> _What this task involves_
In the records below, pick out all lines containing the word "vertex".

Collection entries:
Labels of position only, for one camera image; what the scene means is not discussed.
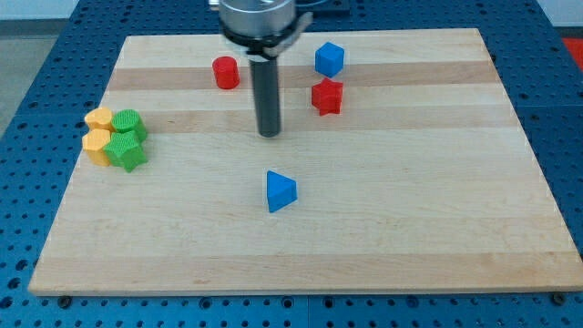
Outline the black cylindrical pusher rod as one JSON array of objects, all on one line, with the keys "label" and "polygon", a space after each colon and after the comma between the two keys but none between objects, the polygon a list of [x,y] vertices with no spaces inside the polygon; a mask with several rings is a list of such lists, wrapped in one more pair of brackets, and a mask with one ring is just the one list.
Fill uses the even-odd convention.
[{"label": "black cylindrical pusher rod", "polygon": [[277,59],[250,62],[257,130],[273,138],[281,132],[281,108]]}]

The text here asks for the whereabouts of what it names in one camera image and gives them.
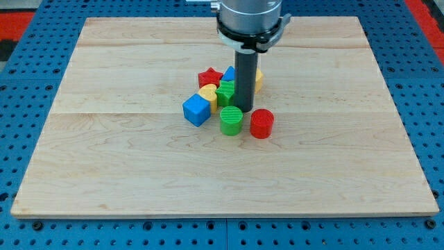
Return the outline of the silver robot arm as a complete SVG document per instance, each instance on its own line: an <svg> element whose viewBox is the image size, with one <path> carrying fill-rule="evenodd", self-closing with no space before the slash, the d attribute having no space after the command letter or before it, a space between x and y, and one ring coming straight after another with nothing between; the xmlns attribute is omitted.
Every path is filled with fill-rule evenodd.
<svg viewBox="0 0 444 250"><path fill-rule="evenodd" d="M281 0L215 0L211 11L229 31L257 34L272 29L280 18Z"/></svg>

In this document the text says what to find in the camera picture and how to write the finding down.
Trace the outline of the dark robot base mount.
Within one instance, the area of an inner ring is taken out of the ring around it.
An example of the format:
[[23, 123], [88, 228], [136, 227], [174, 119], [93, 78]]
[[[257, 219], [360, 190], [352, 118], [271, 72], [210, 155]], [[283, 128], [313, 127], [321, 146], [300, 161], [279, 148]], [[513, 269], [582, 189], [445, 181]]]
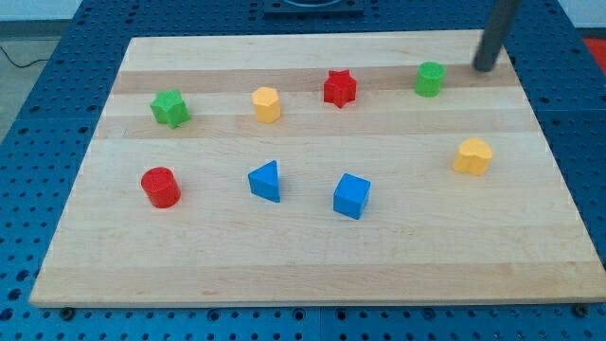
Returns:
[[364, 0], [264, 0], [265, 15], [361, 14]]

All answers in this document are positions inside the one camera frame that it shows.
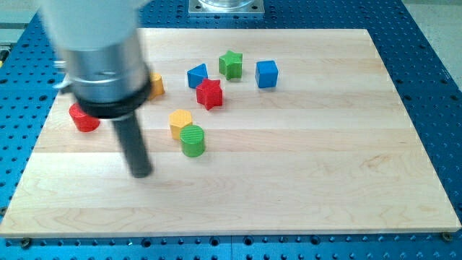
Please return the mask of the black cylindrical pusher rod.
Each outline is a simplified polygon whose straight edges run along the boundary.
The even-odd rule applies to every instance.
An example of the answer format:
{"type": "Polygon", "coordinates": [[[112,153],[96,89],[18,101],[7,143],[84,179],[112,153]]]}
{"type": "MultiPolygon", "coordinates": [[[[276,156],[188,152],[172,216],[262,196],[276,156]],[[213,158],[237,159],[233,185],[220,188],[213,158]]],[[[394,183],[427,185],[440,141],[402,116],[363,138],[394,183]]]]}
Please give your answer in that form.
{"type": "Polygon", "coordinates": [[[127,167],[134,178],[145,178],[153,170],[136,113],[112,120],[127,167]]]}

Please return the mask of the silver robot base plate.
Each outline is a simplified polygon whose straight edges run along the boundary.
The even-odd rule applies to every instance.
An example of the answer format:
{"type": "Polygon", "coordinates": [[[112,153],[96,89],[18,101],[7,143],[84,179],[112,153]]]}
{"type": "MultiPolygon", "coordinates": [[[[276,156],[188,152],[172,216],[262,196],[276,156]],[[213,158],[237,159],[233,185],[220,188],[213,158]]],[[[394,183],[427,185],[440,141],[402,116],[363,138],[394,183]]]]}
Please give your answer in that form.
{"type": "Polygon", "coordinates": [[[189,0],[188,13],[195,17],[212,15],[263,15],[264,0],[189,0]]]}

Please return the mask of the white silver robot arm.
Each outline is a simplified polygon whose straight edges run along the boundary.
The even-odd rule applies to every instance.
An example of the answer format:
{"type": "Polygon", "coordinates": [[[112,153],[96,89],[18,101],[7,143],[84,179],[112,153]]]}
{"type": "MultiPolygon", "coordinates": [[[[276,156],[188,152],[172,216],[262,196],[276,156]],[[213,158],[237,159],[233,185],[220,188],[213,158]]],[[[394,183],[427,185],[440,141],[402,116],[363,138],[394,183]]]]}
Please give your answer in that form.
{"type": "Polygon", "coordinates": [[[150,71],[139,41],[145,0],[42,0],[40,16],[71,92],[87,114],[110,119],[130,173],[152,172],[136,109],[151,92],[150,71]]]}

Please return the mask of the yellow block behind arm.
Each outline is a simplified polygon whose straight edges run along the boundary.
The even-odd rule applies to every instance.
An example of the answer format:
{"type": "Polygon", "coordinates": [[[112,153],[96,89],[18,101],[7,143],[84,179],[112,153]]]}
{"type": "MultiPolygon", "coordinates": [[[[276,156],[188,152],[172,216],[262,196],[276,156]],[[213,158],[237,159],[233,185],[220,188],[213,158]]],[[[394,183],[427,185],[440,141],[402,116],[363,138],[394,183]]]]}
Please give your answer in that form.
{"type": "Polygon", "coordinates": [[[162,75],[157,72],[152,72],[150,74],[150,79],[151,79],[151,92],[148,97],[148,100],[153,100],[157,96],[164,95],[165,88],[163,85],[162,75]]]}

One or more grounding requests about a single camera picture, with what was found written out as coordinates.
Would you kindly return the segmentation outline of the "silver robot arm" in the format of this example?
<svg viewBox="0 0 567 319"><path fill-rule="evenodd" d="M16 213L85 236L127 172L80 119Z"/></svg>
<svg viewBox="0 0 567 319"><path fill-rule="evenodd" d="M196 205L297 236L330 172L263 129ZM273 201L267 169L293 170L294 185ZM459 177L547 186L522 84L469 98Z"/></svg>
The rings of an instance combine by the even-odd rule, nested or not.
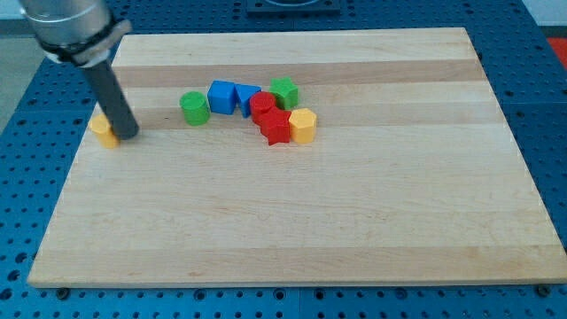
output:
<svg viewBox="0 0 567 319"><path fill-rule="evenodd" d="M120 140L137 135L139 126L113 71L111 50L132 30L104 0L19 0L35 39L56 63L79 67Z"/></svg>

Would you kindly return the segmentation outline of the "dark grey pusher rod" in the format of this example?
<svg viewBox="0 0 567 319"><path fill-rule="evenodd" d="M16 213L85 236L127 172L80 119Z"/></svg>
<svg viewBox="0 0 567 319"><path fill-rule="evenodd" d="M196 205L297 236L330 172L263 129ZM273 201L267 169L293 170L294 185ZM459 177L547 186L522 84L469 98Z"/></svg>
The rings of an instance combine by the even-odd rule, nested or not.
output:
<svg viewBox="0 0 567 319"><path fill-rule="evenodd" d="M82 72L97 97L99 107L120 140L138 134L139 126L108 60L85 67Z"/></svg>

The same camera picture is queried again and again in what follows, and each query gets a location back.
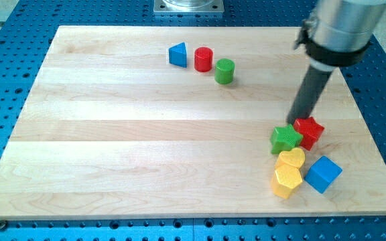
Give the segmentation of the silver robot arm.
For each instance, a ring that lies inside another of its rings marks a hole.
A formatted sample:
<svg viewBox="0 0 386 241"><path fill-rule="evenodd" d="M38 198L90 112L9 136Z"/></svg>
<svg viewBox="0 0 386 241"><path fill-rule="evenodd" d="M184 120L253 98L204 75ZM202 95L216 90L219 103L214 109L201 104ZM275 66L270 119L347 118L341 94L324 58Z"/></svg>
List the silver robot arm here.
<svg viewBox="0 0 386 241"><path fill-rule="evenodd" d="M385 9L386 0L319 0L294 47L303 44L310 65L322 72L357 64Z"/></svg>

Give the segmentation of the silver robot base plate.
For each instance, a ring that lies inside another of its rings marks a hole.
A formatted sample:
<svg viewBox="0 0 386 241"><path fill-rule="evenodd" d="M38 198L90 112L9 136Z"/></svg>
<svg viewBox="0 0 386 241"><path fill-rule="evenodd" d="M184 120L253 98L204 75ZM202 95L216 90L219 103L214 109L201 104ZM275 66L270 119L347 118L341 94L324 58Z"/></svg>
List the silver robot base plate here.
<svg viewBox="0 0 386 241"><path fill-rule="evenodd" d="M155 0L155 14L223 13L223 0Z"/></svg>

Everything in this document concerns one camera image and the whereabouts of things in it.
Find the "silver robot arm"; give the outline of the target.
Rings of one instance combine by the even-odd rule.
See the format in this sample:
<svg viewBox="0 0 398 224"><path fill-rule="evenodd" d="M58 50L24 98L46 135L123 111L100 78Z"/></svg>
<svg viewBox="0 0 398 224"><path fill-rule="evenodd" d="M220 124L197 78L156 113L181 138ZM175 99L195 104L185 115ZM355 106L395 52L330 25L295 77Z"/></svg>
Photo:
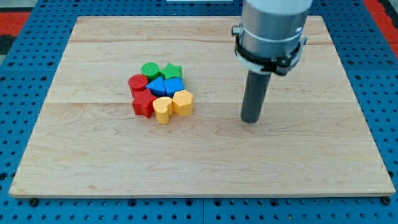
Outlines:
<svg viewBox="0 0 398 224"><path fill-rule="evenodd" d="M256 74L284 76L298 64L312 0L244 0L240 22L232 27L235 55Z"/></svg>

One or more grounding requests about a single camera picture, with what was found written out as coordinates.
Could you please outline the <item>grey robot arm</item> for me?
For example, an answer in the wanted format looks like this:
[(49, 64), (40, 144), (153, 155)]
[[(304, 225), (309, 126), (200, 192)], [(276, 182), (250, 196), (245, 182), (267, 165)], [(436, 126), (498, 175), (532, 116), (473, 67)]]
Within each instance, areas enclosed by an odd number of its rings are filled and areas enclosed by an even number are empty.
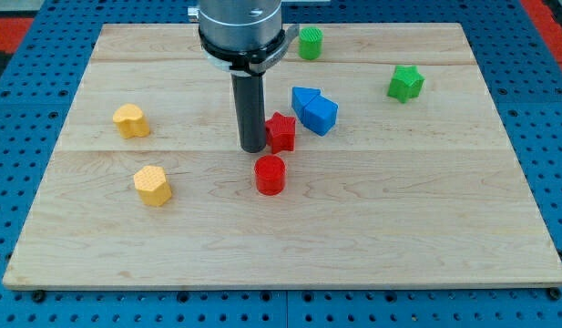
[(300, 33), (298, 24), (283, 26), (281, 0), (199, 0), (188, 19), (209, 62), (238, 77), (263, 75)]

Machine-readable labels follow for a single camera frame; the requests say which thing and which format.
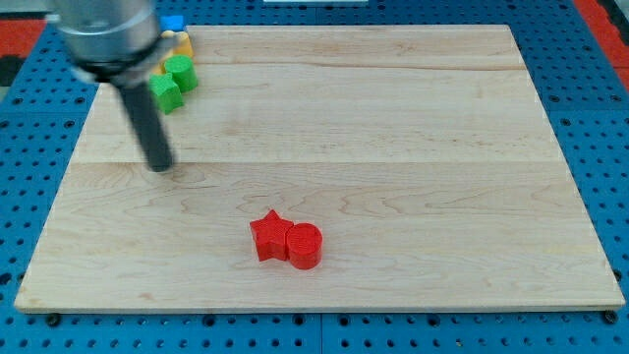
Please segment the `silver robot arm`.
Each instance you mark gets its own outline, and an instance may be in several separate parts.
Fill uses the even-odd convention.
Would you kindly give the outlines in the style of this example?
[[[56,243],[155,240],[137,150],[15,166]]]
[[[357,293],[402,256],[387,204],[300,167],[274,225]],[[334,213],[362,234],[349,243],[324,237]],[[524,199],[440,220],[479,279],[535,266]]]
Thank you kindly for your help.
[[[148,77],[180,36],[164,37],[149,0],[50,0],[46,20],[62,35],[79,78],[109,84],[122,99],[150,170],[174,156],[148,87]]]

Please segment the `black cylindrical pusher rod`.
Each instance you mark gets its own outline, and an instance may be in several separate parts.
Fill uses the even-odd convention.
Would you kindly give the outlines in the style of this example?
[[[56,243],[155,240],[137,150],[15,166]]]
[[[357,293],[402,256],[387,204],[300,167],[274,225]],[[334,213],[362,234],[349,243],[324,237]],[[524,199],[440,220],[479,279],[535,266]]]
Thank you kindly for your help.
[[[174,156],[148,84],[120,86],[117,91],[149,169],[153,172],[170,169]]]

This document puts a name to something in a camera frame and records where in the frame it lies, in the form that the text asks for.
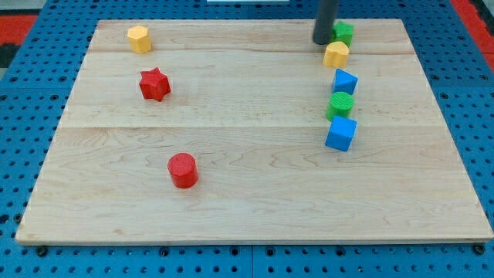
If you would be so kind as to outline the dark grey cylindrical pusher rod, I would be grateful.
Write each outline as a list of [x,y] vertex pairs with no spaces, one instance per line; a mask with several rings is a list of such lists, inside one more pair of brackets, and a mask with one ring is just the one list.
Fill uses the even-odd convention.
[[332,39],[339,3],[339,0],[319,0],[313,29],[313,42],[317,45],[327,44]]

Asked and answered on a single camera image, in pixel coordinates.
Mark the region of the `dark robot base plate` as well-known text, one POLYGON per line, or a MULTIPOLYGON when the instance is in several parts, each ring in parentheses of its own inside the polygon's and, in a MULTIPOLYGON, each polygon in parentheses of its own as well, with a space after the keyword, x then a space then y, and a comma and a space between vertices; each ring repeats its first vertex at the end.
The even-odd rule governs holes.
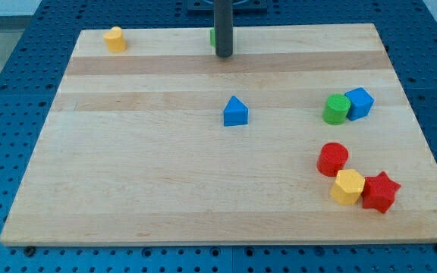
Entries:
MULTIPOLYGON (((183 0, 184 6, 188 13, 212 12, 213 0, 183 0)), ((232 6, 234 11, 267 11, 267 0, 233 0, 232 6)))

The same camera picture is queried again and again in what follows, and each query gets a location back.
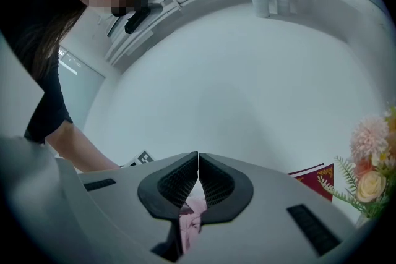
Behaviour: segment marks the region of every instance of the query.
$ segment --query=pink flower
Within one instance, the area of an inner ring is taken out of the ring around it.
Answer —
[[[374,166],[371,164],[371,161],[363,158],[362,160],[356,162],[356,167],[353,171],[355,172],[356,178],[359,180],[364,174],[373,170]]]
[[[382,152],[386,151],[389,133],[388,123],[379,116],[363,119],[352,133],[351,152],[357,164],[363,158],[371,158],[377,165]]]

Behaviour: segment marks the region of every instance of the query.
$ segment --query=artificial flower
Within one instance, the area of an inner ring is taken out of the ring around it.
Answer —
[[[378,172],[370,171],[364,174],[358,184],[356,198],[364,203],[380,196],[386,186],[386,177]]]
[[[396,107],[391,107],[390,111],[385,115],[388,122],[389,132],[396,131]]]
[[[363,119],[352,133],[351,152],[355,163],[371,158],[371,163],[377,166],[381,153],[388,147],[388,133],[389,126],[383,118],[373,116]]]
[[[357,179],[361,179],[364,174],[373,170],[374,166],[371,164],[371,161],[366,158],[363,158],[362,160],[356,162],[356,166],[353,169]]]
[[[389,153],[393,156],[396,157],[396,131],[393,131],[389,133],[389,135],[386,138],[388,144],[389,144]]]
[[[393,170],[396,168],[396,159],[393,157],[388,157],[384,160],[384,165],[388,170]]]

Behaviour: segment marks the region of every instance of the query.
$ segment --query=woman
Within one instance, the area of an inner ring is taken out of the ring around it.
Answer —
[[[148,0],[5,0],[1,31],[21,63],[44,90],[27,129],[34,142],[47,141],[83,172],[119,168],[73,124],[58,79],[59,42],[87,6],[113,8],[117,14]]]

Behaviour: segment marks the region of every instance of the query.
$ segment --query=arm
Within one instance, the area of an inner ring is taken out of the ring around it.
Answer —
[[[100,153],[73,123],[63,121],[45,140],[60,156],[71,161],[82,172],[119,168],[116,163]]]

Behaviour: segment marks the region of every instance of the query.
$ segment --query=black slot
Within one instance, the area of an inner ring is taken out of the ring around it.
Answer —
[[[90,192],[91,190],[104,188],[104,187],[113,185],[115,183],[116,183],[116,181],[114,179],[107,178],[102,181],[89,182],[88,184],[84,184],[84,187],[85,187],[85,189],[87,189],[87,192]]]
[[[289,207],[287,211],[319,256],[326,254],[340,244],[340,241],[305,205]]]

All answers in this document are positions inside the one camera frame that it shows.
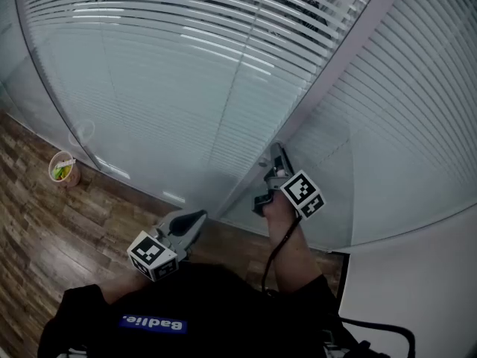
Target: white blinds
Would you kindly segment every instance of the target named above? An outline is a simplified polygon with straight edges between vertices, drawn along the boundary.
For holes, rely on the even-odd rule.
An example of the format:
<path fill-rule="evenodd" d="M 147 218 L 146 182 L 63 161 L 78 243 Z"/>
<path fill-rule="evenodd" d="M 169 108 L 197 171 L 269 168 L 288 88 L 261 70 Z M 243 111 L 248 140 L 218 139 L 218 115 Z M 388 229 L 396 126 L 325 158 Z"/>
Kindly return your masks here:
<path fill-rule="evenodd" d="M 304 225 L 312 244 L 382 239 L 477 202 L 476 38 L 476 0 L 394 2 L 287 144 L 328 201 Z"/>
<path fill-rule="evenodd" d="M 266 148 L 367 2 L 20 1 L 68 120 L 95 122 L 88 149 L 143 190 L 209 209 Z"/>

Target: hand
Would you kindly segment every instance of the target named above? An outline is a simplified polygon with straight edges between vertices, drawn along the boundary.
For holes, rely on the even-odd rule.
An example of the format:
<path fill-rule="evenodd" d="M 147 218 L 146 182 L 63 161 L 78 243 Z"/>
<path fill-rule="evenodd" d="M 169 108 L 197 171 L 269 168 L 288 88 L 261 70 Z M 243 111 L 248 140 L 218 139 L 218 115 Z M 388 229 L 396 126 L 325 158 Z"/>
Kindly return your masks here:
<path fill-rule="evenodd" d="M 274 200 L 263 207 L 268 224 L 291 225 L 295 220 L 295 209 L 281 191 L 274 191 Z"/>

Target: glass wall
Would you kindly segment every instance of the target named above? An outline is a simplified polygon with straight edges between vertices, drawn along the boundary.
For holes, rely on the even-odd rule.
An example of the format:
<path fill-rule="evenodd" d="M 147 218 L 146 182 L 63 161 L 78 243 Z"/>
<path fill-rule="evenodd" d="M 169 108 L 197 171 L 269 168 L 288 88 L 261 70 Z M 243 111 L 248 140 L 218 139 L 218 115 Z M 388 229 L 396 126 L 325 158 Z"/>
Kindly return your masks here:
<path fill-rule="evenodd" d="M 475 2 L 396 0 L 288 141 L 327 201 L 303 223 L 312 245 L 396 236 L 477 202 Z M 252 196 L 224 219 L 265 233 Z"/>
<path fill-rule="evenodd" d="M 216 209 L 368 0 L 17 0 L 58 110 L 100 168 Z"/>
<path fill-rule="evenodd" d="M 1 105 L 15 120 L 94 166 L 75 142 L 40 80 L 22 35 L 15 0 L 0 0 L 0 83 Z"/>

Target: blue label
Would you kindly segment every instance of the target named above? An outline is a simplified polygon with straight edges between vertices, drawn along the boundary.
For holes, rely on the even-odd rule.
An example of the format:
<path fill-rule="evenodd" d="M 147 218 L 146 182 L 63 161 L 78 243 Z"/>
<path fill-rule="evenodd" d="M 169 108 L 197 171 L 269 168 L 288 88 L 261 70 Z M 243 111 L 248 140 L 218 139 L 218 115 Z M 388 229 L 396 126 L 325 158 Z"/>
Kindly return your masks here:
<path fill-rule="evenodd" d="M 119 327 L 132 327 L 154 333 L 186 334 L 187 322 L 170 318 L 148 317 L 141 315 L 123 315 Z"/>

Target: cable
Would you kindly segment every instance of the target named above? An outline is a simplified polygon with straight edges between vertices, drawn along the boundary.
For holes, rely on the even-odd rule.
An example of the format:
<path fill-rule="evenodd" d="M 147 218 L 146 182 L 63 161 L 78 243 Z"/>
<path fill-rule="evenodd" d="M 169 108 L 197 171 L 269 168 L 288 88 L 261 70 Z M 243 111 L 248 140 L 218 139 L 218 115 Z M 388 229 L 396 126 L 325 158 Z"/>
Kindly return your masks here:
<path fill-rule="evenodd" d="M 395 326 L 395 325 L 388 325 L 388 324 L 375 324 L 373 322 L 364 322 L 364 321 L 356 321 L 354 319 L 349 318 L 342 318 L 338 315 L 328 314 L 330 318 L 335 318 L 344 322 L 345 324 L 351 324 L 359 327 L 366 327 L 368 329 L 376 329 L 376 330 L 385 330 L 391 331 L 393 333 L 401 334 L 408 340 L 409 344 L 409 351 L 408 351 L 408 358 L 415 358 L 416 357 L 416 338 L 414 334 L 405 327 Z"/>
<path fill-rule="evenodd" d="M 263 293 L 267 292 L 267 290 L 265 289 L 265 280 L 267 279 L 268 271 L 270 270 L 272 261 L 278 255 L 278 253 L 280 252 L 282 247 L 285 245 L 285 243 L 288 241 L 288 239 L 290 239 L 290 236 L 292 235 L 295 228 L 298 226 L 298 223 L 300 223 L 301 219 L 302 217 L 299 215 L 293 221 L 293 223 L 291 223 L 290 228 L 286 231 L 286 234 L 284 235 L 282 241 L 271 252 L 270 257 L 268 258 L 268 261 L 267 261 L 267 265 L 265 267 L 265 271 L 263 272 L 263 276 L 262 276 L 262 292 Z M 345 324 L 351 324 L 351 325 L 355 325 L 359 327 L 366 327 L 368 329 L 385 330 L 385 331 L 401 334 L 407 339 L 409 344 L 408 358 L 416 357 L 416 339 L 414 337 L 414 334 L 409 329 L 406 329 L 405 327 L 388 325 L 388 324 L 375 324 L 373 322 L 356 321 L 349 318 L 342 318 L 338 315 L 333 315 L 333 314 L 327 314 L 327 316 L 330 318 L 337 319 L 341 322 L 344 322 Z"/>
<path fill-rule="evenodd" d="M 293 233 L 293 231 L 295 230 L 295 228 L 297 227 L 298 223 L 300 222 L 301 220 L 301 215 L 299 215 L 294 221 L 293 223 L 291 223 L 290 225 L 290 228 L 286 231 L 282 241 L 275 247 L 275 249 L 272 251 L 272 253 L 270 254 L 270 257 L 268 258 L 268 261 L 267 261 L 267 265 L 265 267 L 265 271 L 263 272 L 263 276 L 262 276 L 262 292 L 263 293 L 266 293 L 266 289 L 265 289 L 265 280 L 267 279 L 267 275 L 268 275 L 268 270 L 270 269 L 270 266 L 271 266 L 271 262 L 274 260 L 274 258 L 278 255 L 278 252 L 280 252 L 280 249 L 282 249 L 282 246 L 285 245 L 285 243 L 288 241 L 288 239 L 290 239 L 290 236 L 291 234 Z"/>

> _Result of the task_
Write each outline as a list of [x,y] vertex pairs with no spaces, one instance per line; a mask with several rings is a list of such lists, inside one more pair of brackets, and a mask with one ring is just the one list.
Mark the region of the `dark robot base plate` as well-known text, one POLYGON per line, or a MULTIPOLYGON when the instance is in several parts, each ring in parentheses of its own inside the polygon's and, in a MULTIPOLYGON, each polygon in parentheses of its own as well, with a space after the keyword, x then a space then y, and a comma and a space between vertices; each ring repeats its first vertex at the end.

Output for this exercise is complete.